THE PRUNING OF SECTION 11

Two SCOTSI Opinions from last week involve a constriction or pruning of Article 1 Section 11 of the Indiana Constitution. Language within Section 11 closely mirrors Fourth Amendment language. Still, the SCOTSI has consciously chosen to give Section 11 an independent interpretation with respect to protection from unreasonable search and seizure. That independent interpretation sometimes affords broader protection than the Fourth Amendment. The CLB has advised lawyers in search and seizure disputes to add a Section 11 argument in the trial court and on appeal.

One manifestation of the independent interpretation of Section 11 is found in Pirtle v. State, 323 N.E.2d 634 (Ind. 1975). In that case the SCOTSI held that an individual who is in custody¹ and whose consent is solicited for a search is first entitled to the advisement that he has the right to the presence and aid of counsel before giving such consent.

The first of the dual Section 11 decisions of last week is Dycus v. State, decided October 2, 2018 in the SCOTSI. The second of the dual Section 11 decisions of last week is Wright v. State, decided October 4, 2018 in the SCOTSI. Both cases had been reviewed in the CLB (on the COA level) by way of Appellate Case Notes. Dycus, decided December 29, 2017 is reviewed in the final 2017 Appellate Case Note. Wright, decided January 24, 2018, is reviewed in the sixth Appellate Case Note of 2018 titled “Attenuated Fruit, Anyone?”

In each of the two cases the SCOTSI unanimously slapped down a COA decision gently expanding the known boundaries of Section 11 protections. Dycus was a Pirtle case while Wright was an attenuation case. It is difficult to say that the SCOTSI decided wrongly when both cases were (arguably) matters of first impression in the SCOTSI and when Section 11 has whatever meaning bestowed upon it by the SCOTSI. Still, the official position of the CLB is disappointment, particularly as to the holding in Dycus.

The Dycus Analysis

The Dycus Opinion reminds us that the Pirtle doctrine has been applied by the SCOTSI to consent searches of homes and motor vehicles, but not people. For instance, field sobriety testing, “chemical”² breath tests, blood draws, and cheek swabs are searches (or seizures) of a sort not requiring a pre-consent Pirtle advisement.

Monica Dycus was detained after driving around Indianapolis pursing and harassing a former boyfriend. There were grounds to suspect her of drug use (as in driving under the influence). An officer requested and received Monica’s consent to administration of a “Drug Recognition Evaluation” (DRE) described as moderately invasive, quasi-medical, and requiring around thirty minutes to complete. The officer concluded that Monica was under the influence of marijuana. The officer then requested and received Monica’s consent to a hospital blood draw. The conclusion of the blood testing was that Monica’s blood was positive for THC.
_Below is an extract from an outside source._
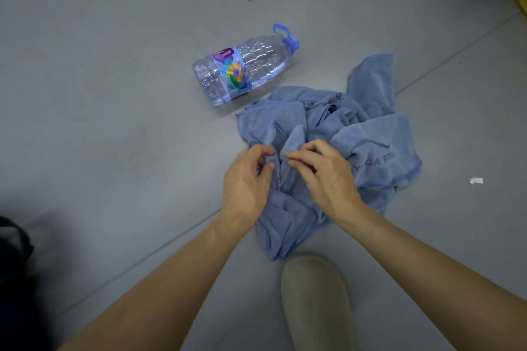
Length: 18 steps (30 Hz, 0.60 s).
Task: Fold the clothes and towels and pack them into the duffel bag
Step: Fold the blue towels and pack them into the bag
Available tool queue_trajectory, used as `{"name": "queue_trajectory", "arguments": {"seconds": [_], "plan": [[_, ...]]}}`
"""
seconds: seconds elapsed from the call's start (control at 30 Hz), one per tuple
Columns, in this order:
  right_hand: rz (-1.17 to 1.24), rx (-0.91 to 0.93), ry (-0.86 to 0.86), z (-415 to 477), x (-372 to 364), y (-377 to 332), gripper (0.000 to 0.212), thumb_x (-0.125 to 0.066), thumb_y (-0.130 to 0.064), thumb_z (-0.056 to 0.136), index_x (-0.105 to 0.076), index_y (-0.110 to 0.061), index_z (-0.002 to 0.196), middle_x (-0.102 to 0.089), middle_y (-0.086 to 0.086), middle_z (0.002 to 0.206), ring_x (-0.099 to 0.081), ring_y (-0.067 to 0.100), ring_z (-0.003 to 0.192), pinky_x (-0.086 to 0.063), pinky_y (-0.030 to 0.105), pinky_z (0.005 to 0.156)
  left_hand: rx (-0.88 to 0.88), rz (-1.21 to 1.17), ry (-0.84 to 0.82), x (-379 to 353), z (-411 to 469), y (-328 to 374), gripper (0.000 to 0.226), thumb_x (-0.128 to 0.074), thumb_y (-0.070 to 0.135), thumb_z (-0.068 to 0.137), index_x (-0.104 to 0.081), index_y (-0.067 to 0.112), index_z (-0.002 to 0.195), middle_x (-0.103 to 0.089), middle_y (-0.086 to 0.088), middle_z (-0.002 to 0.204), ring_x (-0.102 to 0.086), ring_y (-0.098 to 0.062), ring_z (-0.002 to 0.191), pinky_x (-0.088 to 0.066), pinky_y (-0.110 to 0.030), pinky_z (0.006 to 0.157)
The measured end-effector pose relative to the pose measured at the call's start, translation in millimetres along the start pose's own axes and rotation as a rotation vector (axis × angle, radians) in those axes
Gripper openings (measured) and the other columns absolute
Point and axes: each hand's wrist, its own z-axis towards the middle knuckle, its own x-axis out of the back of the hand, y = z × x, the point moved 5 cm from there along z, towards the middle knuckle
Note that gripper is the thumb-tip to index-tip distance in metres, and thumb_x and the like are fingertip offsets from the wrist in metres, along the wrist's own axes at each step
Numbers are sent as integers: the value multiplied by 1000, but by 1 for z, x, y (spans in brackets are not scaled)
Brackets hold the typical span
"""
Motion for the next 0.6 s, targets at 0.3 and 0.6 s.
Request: {"name": "queue_trajectory", "arguments": {"seconds": [0.3,0.6], "plan": [[309,61,42,19,11,-114,19,-71,-19,92,-77,-28,108,-53,-12,98,-58,7,81,-45,20,74,40,26,180,177,-36,43,32,-55,2,93,-65,31,104,-63,4,92,-56,-10,73,-43,-18,69],[240,286,-340,50,20,-298,11,-68,-21,89,-76,-29,93,-61,-8,93,-59,9,78,-50,35,79,28,124,309,356,-107,132,49,-38,1,100,-68,33,124,-75,8,74,-67,3,83,-48,-12,76]]}}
Monica Dycus was charged and convicted for operating a vehicle with a Schedule I or II controlled substance (or metabolite) in the body. The trial court had overruled her objection to admission of evidence of the DRE and derivative blood testing on grounds that no pre-consent Pirtle warning had been given. The COA reversed before the SCOTSI affirmed the trial court on the notion that the moderately invasive, quasi-medical, and time-consuming DRE is not the sort of search to which the Pirtle doctrine applies. The CLB regards a DRE procedure as more than “minimally intrusive” and holds that public policy favors Pirtle applicability.

The Wright Analysis

The Opinion in Wright waxes scholarly and serves as a good source of early exclusionary rule jurisprudence in Indiana under Section 11 and the related “fruit of the poisonous tree” doctrine, itself limited by the Fourth Amendment’s attenuation doctrine. The context in Wright begins with a warrant to search 220 ½ East Water Street in Hartford City. The warrant was obtained on evidence that an IP (Internet Protocol) address located at and billed to 220 ½ East Water Street had accessed known child porn sites.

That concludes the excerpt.